Existing code touched

• Policy threading. dlp.outbound_on_match is a per-route enum threaded from the bottle manifest (manifest_egress) through the resolved route (egress.EgressRoute), the rendered routes.yaml (egress_render_routes), and the addon's Route (egress_addon_core). Unset renders nothing and resolves to supervise at request time. The list-egress-routes introspection endpoint round-trips it so the agent's proposals preserve it.
• Provider-route default. Agent-provider routes (the agent talking to its own LLM API — api.anthropic.com, the Codex backend, etc.) are the worst source of token-shaped false positives because the whole conversation payload flows through them. egress_routes_for_bottle fills outbound_on_match=redact on any provider route that doesn't set it explicitly; a provider that sets the policy keeps its choice, and manifest routes are unaffected (they default to supervise).
• Scanners. scan_outbound (and the token detectors scan_token_patterns / scan_known_secrets it calls) accept a safe_tokens set. A match whose value is in safe_tokens is skipped, so an approved token no longer blocks; the scanners keep searching past a safelisted match so a second, un-approved secret in the same request is still caught.
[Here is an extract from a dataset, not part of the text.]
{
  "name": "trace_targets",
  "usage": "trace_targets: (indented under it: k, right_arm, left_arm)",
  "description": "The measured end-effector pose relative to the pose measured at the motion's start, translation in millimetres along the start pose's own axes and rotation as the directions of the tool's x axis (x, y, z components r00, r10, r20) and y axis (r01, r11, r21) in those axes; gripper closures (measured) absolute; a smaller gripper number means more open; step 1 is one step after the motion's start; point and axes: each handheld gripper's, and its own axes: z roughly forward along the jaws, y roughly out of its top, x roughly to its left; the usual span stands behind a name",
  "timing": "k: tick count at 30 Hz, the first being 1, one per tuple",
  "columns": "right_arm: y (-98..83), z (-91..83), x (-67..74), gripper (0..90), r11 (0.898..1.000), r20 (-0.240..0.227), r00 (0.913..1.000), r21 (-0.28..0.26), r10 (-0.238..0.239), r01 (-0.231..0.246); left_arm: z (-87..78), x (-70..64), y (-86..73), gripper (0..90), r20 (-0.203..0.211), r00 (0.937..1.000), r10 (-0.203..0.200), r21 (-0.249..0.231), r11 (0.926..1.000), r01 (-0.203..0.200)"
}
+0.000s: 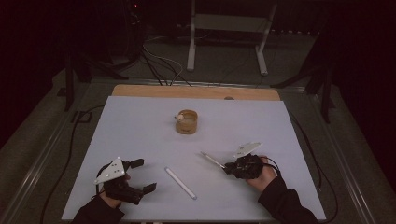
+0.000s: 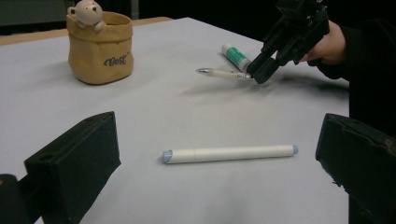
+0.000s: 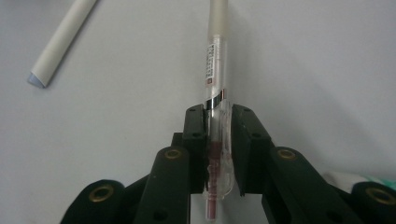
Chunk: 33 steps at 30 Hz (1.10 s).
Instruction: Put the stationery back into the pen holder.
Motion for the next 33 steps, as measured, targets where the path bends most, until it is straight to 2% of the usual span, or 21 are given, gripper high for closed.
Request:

The WebSocket path is passed the same safe_tokens set.
• Supervisor UI. cli/supervise.py renders egress-token-allow like gitleaks-allow: the text payload is shown, modify is unavailable (there is no file patch to edit), and approval prompts for a non-empty reason recorded in the response notes. There is no on-disk config diff, so — like gitleaks-allow and capability-block — it writes no egress audit-log entry.
• Failure handling. If SUPERVISE_QUEUE_DIR / SUPERVISE_BOTTLE_SLUG are unset (supervise disabled for the bottle), the addon skips the queue and returns the existing 403. Any error writing the proposal or reading the response also fails closed.

Data model changes

• New per-route manifest field dlp.outbound_on_match: block | redact | supervise, rendered into routes.yaml (omitted when unset).
• ScanResult gains a matched: str = "" field carrying the raw substring the detector matched. The token detectors populate it; the structural CRLF detector leaves it empty. The value stays inside the egress sidecar process — never written to a log line (logs use the redacted context) nor to the proposal file.
• Proposal text payload (above) plus <proposal-id>.response.json in SUPERVISE_QUEUE_DIR, archived to processed/ after a decision.
• New env var EGRESS_TOKEN_ALLOW_TIMEOUT_SECONDS (default 300).

External dependencies

None. Reuses the existing supervisor queue (SUPERVISE_QUEUE_DIR) and the mitmproxy addon framework already in the egress sidecar.

Open questions

• Should known_secrets (provisioned EGRESS_TOKEN_* exfiltration) be override-able at all, or only token_patterns? This PRD allows both — approval is an explicit operator decision and the safe-tokens set matches the exact found value — but a future revision could restrict known_secrets to reject-only.

References

• Issue #261
• PRD 0061 — gitleaks-allow supervisor proposal pattern this reuses.